Nikki:  Yes.  “Do not think that I came to abolish the law or the prophets; I did not come to abolish but to fulfill.  For truly I say to you, until heaven and earth pass away, not the smallest letter or stroke shall pass from the law until all is accomplished.  Whoever then annuls one of the least of these commandments, and teaches others to do the same, shall be called least in the kingdom of heaven; but whoever keeps and teaches them, he shall be called great in the kingdom of heaven.  For I say to you that unless your righteousness surpasses that of the scribes and Pharisees, you will not enter the kingdom of heaven.”

Colleen:  Adventists use this passage to say, “We still have to keep the law.  Jesus said, ‘I didn’t come to abolish it but to fulfill it.'”  Right there we have to stop.  Adventists do not understand what that word “fulfill” means, and that He isn’t just talking about the ceremonial law.  He is talking about the entire law.  Jesus came, lived under the law, but He did perfectly everything that the law suggested.  He was not just being obedient, but He was doing what we just described.  He was showing who He was.  Every part of the law that was ceremonial or ritual, He demonstrated that that law did not bind Him and require Him to act as a sinful human and go and seek for cleansing.  He was the one who brought the cleansing.  He fulfilled the law.  Even the moral parts of the law, the so-called moral parts, He not only managed not to kill or commit murder or lie, He in His heart never had a sinful thought.  His fulfillment of the law was not just showing it could be kept.  His fulfillment of the law was to say, “I am here.  I am the one to whom the law pointed.  You now look to me, not the law.”  But the interesting thing is He says, “Not one jot or tittle or stroke of the law shall pass until all is accomplished.”  That means not one tiny piece of the letter of the Hebrew law will ever disappear until all is accomplished.  Well, we know that the law itself was fulfilled when Jesus hung on the cross and said what?

Nikki:  “It is finished.”

Colleen:  Even more than that, heaven and earth are still here, so what are we to do with that?  It strikes me that the law is part of God’s eternal word.  It’s contained inside the Mosaic covenant, as we studied last week.  The law remains as part of God’s eternal word to show us clearly who Jesus was.  If we couldn’t look back at the law and then see the life of Jesus as depicted in the four gospels, how would we know that what He claimed for Himself was true?  We only can see “This is the Messiah” because He did what the law foreshadowed, and it says in Romans 3:21, a righteousness from God apart from the law has been revealed, but it’s been witnessed to by the law and the prophets.  The law and the prophets foreshadowed the righteousness of Jesus that comes from His sinless fulfillment of the law.  This is not a command for us to keep the law, but to look to Jesus, and He was explaining to His disciples and to the people to whom He was talking that they had to look at Him and see that more than the law was there.  The law wasn’t going anywhere, but He had come, and it was holding a different place in history after Him.

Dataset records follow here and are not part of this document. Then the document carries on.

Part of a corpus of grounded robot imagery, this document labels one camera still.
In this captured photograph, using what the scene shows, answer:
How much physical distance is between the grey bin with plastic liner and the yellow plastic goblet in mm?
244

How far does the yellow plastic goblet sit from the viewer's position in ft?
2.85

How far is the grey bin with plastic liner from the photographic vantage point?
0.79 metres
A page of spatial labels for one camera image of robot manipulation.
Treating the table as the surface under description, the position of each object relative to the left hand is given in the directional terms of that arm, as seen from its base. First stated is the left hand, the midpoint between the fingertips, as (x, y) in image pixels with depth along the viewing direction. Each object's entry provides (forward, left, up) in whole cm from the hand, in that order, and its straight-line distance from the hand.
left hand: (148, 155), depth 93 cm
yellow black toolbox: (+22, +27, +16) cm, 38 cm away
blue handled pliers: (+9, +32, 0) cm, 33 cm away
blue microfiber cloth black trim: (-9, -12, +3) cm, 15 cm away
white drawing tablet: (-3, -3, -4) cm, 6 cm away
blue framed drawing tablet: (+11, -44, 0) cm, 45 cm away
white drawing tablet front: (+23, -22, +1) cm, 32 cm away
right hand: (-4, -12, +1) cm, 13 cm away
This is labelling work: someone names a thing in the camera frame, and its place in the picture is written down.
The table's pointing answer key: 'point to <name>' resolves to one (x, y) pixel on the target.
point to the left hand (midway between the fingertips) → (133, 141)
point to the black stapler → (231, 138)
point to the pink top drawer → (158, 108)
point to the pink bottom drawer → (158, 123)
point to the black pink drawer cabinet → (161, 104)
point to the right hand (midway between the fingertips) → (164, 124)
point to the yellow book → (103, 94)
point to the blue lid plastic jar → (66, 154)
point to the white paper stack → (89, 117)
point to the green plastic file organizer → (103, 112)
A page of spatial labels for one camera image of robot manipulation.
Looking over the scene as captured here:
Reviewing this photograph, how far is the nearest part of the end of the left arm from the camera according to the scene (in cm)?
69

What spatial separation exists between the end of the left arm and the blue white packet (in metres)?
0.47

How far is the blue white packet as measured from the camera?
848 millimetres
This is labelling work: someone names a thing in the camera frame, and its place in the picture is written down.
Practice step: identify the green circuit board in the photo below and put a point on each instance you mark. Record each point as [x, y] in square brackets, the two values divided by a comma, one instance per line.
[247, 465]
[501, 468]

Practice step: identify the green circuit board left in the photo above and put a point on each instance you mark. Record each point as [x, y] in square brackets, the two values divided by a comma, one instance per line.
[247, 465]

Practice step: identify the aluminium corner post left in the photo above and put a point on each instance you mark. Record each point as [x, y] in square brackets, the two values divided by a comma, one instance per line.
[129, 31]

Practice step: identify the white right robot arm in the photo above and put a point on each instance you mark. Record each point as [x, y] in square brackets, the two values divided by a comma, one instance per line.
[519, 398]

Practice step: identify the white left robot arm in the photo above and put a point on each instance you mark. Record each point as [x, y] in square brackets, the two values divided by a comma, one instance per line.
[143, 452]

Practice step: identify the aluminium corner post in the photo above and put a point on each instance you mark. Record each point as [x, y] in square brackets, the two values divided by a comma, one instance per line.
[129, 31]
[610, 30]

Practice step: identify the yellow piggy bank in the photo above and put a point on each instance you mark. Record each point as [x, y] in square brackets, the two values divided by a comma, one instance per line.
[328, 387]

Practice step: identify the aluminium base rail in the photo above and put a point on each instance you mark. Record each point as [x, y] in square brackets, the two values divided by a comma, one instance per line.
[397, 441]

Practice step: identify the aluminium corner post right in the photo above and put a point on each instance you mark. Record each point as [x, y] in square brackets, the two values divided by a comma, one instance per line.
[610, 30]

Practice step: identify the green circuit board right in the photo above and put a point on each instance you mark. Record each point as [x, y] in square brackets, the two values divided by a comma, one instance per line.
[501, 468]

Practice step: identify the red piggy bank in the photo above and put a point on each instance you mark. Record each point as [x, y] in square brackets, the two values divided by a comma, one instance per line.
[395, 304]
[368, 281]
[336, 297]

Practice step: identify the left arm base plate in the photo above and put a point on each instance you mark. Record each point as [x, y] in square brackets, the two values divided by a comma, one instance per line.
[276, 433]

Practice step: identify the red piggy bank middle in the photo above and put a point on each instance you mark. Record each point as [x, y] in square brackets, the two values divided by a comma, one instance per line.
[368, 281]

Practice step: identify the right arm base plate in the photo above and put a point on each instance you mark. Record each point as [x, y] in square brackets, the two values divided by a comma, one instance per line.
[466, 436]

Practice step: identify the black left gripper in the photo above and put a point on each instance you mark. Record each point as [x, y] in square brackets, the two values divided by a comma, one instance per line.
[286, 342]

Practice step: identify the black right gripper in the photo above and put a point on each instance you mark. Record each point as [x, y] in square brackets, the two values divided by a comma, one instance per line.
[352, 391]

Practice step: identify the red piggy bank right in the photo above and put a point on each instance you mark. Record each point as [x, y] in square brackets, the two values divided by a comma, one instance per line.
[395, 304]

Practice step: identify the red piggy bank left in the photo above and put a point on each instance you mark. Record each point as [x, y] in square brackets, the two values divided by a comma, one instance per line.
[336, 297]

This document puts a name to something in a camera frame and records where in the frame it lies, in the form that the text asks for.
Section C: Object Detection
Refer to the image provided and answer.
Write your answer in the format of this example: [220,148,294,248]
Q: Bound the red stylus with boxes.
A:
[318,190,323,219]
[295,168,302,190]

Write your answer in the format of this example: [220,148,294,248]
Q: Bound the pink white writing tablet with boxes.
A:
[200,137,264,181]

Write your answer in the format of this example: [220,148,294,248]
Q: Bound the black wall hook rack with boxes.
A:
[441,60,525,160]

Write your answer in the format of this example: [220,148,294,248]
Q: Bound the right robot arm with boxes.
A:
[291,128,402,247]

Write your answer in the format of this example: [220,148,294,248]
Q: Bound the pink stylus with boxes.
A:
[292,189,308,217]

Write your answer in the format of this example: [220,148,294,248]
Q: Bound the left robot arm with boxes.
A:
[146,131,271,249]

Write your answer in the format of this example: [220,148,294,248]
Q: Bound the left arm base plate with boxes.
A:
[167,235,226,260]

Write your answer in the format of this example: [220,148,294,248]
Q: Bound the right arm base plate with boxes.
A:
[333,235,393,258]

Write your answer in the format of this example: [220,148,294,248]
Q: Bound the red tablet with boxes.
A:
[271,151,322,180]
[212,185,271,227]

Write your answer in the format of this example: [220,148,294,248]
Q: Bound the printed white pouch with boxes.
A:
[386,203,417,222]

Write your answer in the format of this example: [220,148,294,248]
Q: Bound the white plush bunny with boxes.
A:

Nikki:  You know, we all have to deal with that passage when we leave Adventism –

Colleen:  Yes.

Nikki:  – because it’s one of the first things that gets thrown at us, and you know, we’ve already talked about context is important.  His audience here, it’s the Jews; right?

Colleen:  Right.

Nikki:  And He’s speaking to them before He’s ever gone to the cross, before they know anything about any of that, so when He says, “Anyone who annuls one of the least of these of these commandments and teaches others to do the same shall be called least in the kingdom of heaven,” there are two things that jump out to me:  One, He’s speaking to a pre-cross audience –

Colleen:  Yes.

Nikki:  – and two, He says that they shall be called the least in the kingdom of heaven.  It doesn’t say they will never enter the kingdom of heaven.  The group that never enters the kingdom of heaven, according to Jesus, is the group who is never born again.  These people are still going to be in the kingdom, and this just takes me back to our podcast about rewards and faithfulness –

Colleen:  Yes.

Nikki:  – they will be the least.  But our salvation is not based on this.

Colleen:  That’s right.

Nikki:  So here again we have language about rewards.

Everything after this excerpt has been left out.